Tangerine
Tangerine copied to clipboard
CSV outputs show separate/duplicate columns if a variable moves from one section to another due to a form change
Issue
If a change is made to a form that moves a variable to a different section, then the CSV output will show that variable in two columns. This is not necessarily a bug, but Tangerine should handle this scenario.
CSV outputs are designed to show variables by section so they follow the data dictionary. Changes to the structure of the sections and variables in different versions of the form will change the order of the headers in the CSV outputs.
Example
Form version one has the variable held
in the section Sought
{
"_id": "abc",
"formId": "form-1",
"formVersion": "v1",
"form-06b414cc-4971-46da-b121-fd3362e8d1f6.item_Sought.held": "0",
}
Form version two has the variable held
in the section Crime
{
"_id": "def",
"formId": "form-1",
"formVersion": "v1",
"form-06b414cc-4971-46da-b121-fd3362e8d1f6.item_Crime.held": "0",
}
The CSV output for this form will be:
_id | formId | formVersion | item_Sought_disabled | held | item_Crime_disabled | held |
---|---|---|---|---|---|---|
abc | form1 | v1 | FALSE | 0 | FALSE | UNDEFINED |
def | form1 | v2 | FALSE | UNDEFINED | FALSE | 0 |
Considerations
-
Solutions to the issue will need to consider how to implicitly infer a form version from the csv-reporting metadata
- The form versioning feature of Tangerine is usually implemented since there is no UI. A solution
- The form version could be assumed using git history of the form file
-
Solutions will also need to consider the impact on the ordering of sections and variables in the outputs
- Simply combining the variable into one column breaks the current order of the variables into csvs
-
MySQL outputs do not have this issue since duplicate variable are not allowed
Possible Solutions
- Add a UI option to output CSVs by version. One CSV file per Form Version
- Add a UI option to output CSVs as a distict set of variables (instead of in data dictionary order)

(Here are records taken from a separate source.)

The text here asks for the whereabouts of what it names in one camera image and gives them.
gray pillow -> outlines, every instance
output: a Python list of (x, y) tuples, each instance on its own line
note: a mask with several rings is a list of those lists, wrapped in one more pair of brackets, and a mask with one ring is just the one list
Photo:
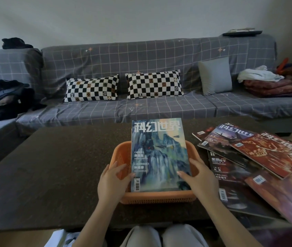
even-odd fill
[(232, 90), (228, 57), (198, 62), (203, 95), (213, 95)]

plastic basket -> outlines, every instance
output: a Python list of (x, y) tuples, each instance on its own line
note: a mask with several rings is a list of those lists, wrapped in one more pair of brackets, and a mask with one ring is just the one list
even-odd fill
[[(197, 159), (199, 154), (195, 146), (186, 141), (187, 154), (189, 158)], [(123, 169), (117, 174), (119, 179), (125, 178), (131, 172), (131, 141), (126, 141), (119, 144), (113, 153), (110, 166), (118, 161), (118, 165), (127, 164), (127, 168)], [(192, 176), (199, 173), (194, 165), (190, 165)], [(127, 190), (121, 203), (123, 204), (141, 204), (141, 203), (176, 203), (176, 202), (192, 202), (196, 196), (191, 190), (188, 191), (166, 191), (166, 192), (130, 192), (131, 184), (128, 185)]]

wooden floor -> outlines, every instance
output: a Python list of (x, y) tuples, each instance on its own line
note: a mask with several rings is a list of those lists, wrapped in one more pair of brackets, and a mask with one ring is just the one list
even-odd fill
[(53, 231), (3, 232), (0, 247), (44, 247)]

wall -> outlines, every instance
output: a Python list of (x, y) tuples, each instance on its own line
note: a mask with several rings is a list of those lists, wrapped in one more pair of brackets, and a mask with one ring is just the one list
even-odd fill
[(256, 27), (292, 61), (291, 0), (0, 0), (2, 38), (34, 47), (214, 37)]

forearm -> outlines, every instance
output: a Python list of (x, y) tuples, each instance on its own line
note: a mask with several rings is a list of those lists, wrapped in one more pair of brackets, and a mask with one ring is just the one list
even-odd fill
[(223, 205), (219, 198), (202, 201), (226, 247), (262, 246)]
[(111, 204), (98, 203), (73, 247), (101, 247), (114, 209)]

@esurface - are you certain this is in fact the current behavior? I don't think my experience has reflected this. (The same varname showing up in multiple columns.)

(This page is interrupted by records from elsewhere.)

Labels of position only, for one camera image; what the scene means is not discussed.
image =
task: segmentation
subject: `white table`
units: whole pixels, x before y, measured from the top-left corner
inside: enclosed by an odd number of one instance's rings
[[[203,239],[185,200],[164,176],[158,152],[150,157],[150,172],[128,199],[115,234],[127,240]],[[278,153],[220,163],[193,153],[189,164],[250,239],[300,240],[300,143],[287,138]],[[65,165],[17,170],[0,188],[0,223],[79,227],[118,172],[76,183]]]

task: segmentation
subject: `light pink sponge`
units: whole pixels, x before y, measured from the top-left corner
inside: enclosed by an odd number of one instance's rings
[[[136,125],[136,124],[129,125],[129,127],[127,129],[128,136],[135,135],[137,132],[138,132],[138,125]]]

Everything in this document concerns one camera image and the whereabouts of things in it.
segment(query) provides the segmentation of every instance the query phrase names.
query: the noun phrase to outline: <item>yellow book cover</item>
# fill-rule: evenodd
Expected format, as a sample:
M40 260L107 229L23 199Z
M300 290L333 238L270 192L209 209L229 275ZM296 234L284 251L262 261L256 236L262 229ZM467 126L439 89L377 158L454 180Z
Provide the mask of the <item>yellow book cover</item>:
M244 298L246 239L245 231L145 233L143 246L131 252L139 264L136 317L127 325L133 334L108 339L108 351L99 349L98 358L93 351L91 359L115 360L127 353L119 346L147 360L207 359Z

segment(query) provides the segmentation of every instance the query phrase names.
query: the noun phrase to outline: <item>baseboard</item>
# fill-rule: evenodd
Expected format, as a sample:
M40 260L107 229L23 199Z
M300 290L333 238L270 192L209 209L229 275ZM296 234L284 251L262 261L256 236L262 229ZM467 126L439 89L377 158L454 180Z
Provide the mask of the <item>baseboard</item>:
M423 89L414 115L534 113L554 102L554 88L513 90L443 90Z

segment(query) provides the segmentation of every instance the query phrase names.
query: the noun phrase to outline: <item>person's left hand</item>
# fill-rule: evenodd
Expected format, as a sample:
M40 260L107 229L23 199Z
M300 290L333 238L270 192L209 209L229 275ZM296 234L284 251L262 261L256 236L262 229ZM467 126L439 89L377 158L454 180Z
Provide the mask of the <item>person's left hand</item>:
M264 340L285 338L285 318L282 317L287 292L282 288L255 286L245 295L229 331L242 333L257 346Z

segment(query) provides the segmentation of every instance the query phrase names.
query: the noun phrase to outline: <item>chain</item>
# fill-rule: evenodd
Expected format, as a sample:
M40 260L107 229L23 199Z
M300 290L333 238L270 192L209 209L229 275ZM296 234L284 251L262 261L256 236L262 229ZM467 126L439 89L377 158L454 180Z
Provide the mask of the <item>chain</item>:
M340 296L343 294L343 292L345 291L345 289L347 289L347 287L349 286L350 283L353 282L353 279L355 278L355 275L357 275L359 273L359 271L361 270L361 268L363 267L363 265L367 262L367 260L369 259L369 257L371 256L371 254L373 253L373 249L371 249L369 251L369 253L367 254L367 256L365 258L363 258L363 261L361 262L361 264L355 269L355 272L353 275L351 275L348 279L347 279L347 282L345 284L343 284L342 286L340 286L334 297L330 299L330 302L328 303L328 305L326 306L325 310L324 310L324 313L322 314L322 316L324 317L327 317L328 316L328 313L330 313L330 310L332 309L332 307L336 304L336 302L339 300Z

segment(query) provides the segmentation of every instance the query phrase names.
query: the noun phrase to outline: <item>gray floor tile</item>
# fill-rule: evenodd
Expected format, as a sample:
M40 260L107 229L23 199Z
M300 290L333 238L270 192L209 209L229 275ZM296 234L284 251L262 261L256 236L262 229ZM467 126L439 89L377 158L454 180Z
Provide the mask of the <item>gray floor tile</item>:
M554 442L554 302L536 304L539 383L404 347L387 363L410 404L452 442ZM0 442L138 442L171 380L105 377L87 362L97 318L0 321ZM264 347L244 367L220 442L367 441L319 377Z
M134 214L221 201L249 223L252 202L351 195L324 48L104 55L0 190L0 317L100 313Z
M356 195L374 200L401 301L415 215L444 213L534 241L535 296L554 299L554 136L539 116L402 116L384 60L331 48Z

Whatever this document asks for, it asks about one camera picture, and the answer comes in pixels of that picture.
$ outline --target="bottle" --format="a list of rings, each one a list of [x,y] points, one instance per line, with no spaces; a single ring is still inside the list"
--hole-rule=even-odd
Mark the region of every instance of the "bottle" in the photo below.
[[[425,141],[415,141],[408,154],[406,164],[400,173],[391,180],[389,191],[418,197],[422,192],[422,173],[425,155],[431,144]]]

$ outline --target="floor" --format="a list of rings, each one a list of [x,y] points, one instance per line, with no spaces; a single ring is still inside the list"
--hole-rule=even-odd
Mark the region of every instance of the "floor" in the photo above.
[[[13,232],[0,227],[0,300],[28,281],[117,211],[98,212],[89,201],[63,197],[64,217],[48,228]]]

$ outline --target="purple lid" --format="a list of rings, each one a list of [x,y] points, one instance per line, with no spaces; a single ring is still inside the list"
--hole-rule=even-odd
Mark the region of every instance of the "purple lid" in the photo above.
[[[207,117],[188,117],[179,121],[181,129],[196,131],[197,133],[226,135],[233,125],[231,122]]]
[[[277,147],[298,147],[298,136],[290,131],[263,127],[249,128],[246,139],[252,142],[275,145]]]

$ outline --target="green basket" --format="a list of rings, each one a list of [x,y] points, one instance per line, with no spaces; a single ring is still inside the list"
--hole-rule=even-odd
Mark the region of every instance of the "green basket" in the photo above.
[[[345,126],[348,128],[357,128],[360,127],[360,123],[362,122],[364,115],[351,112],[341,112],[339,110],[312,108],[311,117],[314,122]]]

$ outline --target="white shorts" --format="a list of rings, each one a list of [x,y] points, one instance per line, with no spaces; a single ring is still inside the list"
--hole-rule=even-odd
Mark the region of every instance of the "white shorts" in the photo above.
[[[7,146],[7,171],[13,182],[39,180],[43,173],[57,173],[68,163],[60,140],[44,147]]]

Also wanted to confirm - the illustrative JSON for the second block still says "formVersion": "v1"
, while the illustrative CSV output says formVersion
is v2
. Is that a typo, or are you suggesting that there be some manner of auto-incrementing happening? (I'm assuming the former - I don't think an 'automagical' auto-increment would be the ideal way to go.)

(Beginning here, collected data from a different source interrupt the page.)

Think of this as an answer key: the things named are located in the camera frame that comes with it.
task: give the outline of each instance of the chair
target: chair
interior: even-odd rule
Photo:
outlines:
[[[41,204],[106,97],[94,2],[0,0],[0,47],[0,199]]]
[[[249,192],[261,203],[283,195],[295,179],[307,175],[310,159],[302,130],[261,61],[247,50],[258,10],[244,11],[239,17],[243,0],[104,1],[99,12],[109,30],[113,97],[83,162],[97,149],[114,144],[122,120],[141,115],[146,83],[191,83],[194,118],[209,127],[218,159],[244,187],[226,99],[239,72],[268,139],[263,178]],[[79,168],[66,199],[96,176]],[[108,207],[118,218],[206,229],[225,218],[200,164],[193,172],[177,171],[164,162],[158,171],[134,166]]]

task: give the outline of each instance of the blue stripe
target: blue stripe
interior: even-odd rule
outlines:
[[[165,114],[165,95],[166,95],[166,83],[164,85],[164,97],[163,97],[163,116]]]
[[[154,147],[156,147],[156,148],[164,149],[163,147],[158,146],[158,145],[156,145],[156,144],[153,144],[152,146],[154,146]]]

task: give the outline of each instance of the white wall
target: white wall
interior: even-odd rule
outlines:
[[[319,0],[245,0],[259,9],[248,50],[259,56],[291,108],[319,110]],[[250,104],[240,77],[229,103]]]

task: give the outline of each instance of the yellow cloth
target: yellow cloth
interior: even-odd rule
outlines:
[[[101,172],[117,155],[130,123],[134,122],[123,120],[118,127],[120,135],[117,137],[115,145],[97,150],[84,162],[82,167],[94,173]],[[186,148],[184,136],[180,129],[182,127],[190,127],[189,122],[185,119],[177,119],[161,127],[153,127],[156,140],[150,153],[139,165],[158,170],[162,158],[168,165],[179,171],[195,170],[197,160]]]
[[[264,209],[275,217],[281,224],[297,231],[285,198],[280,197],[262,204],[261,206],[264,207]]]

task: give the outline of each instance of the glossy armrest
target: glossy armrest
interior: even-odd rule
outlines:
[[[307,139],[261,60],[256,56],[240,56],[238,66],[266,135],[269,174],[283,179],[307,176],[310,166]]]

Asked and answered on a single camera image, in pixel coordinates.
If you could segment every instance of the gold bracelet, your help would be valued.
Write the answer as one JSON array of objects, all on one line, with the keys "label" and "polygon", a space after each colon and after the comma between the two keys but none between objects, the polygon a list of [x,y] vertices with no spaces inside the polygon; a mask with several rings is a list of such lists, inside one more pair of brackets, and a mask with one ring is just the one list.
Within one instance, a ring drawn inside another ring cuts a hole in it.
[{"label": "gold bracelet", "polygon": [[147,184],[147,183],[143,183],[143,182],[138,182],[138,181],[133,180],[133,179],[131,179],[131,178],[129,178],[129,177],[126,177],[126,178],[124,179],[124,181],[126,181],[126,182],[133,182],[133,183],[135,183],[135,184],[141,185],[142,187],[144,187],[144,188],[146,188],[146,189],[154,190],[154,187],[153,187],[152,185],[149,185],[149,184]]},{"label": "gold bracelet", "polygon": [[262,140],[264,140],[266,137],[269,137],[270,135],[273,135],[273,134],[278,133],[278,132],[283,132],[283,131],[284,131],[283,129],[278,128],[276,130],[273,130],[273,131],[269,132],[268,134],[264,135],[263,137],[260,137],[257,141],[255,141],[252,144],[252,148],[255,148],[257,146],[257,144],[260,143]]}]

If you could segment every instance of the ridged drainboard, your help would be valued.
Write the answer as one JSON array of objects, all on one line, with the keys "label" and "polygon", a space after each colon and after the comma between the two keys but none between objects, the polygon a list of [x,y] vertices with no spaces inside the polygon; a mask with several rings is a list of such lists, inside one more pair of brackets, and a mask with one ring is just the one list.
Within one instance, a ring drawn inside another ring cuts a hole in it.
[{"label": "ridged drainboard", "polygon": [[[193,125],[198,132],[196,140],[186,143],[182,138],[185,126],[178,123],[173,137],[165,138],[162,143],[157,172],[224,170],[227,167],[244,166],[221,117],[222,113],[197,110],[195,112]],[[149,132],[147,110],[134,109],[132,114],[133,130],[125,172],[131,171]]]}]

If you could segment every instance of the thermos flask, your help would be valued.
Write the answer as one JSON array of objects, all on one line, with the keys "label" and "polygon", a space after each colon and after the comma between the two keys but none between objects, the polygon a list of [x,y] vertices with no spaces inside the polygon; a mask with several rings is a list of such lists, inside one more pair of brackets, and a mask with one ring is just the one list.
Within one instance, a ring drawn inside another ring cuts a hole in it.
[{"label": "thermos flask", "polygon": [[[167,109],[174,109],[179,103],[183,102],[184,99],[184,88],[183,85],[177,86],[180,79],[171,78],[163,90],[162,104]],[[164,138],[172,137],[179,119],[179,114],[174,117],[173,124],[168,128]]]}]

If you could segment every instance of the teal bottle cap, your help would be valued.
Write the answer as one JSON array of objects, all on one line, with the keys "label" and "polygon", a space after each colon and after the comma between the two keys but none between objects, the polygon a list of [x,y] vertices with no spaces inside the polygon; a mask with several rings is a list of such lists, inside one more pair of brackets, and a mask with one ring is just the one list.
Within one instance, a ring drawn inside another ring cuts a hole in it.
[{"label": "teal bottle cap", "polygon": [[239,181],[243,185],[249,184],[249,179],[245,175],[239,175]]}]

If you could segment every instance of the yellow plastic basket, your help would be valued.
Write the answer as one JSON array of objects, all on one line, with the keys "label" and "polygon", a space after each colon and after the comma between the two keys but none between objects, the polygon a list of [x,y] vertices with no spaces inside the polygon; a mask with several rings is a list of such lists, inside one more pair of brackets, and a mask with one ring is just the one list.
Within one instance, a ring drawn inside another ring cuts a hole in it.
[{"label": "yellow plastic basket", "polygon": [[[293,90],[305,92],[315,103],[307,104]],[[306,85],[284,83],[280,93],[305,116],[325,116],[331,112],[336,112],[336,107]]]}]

In re: "breaking the order of variables into CSVs" - this is already somewhat broken, in that late-added variables get appended to the end of the CSV column list rather than actually being inserted alongside their neighbors in the instrument proper.
For instance, if I've generated data for an instrument having SectionA.item1-SectionA.item10
, SectionB.item1-SectionB.item10
, and SectionC.item1-SectionC.item10
in that order, and then I add the variable SectionA.item11
, that new variable will wind up as the 31st item in the column list rather than the 11th. (Ignoring all the metadata columns for the purposes of this example.)
If you want to fix that, that would be cool. But the current reality doesn't seem to match what you're describing under bullet 2.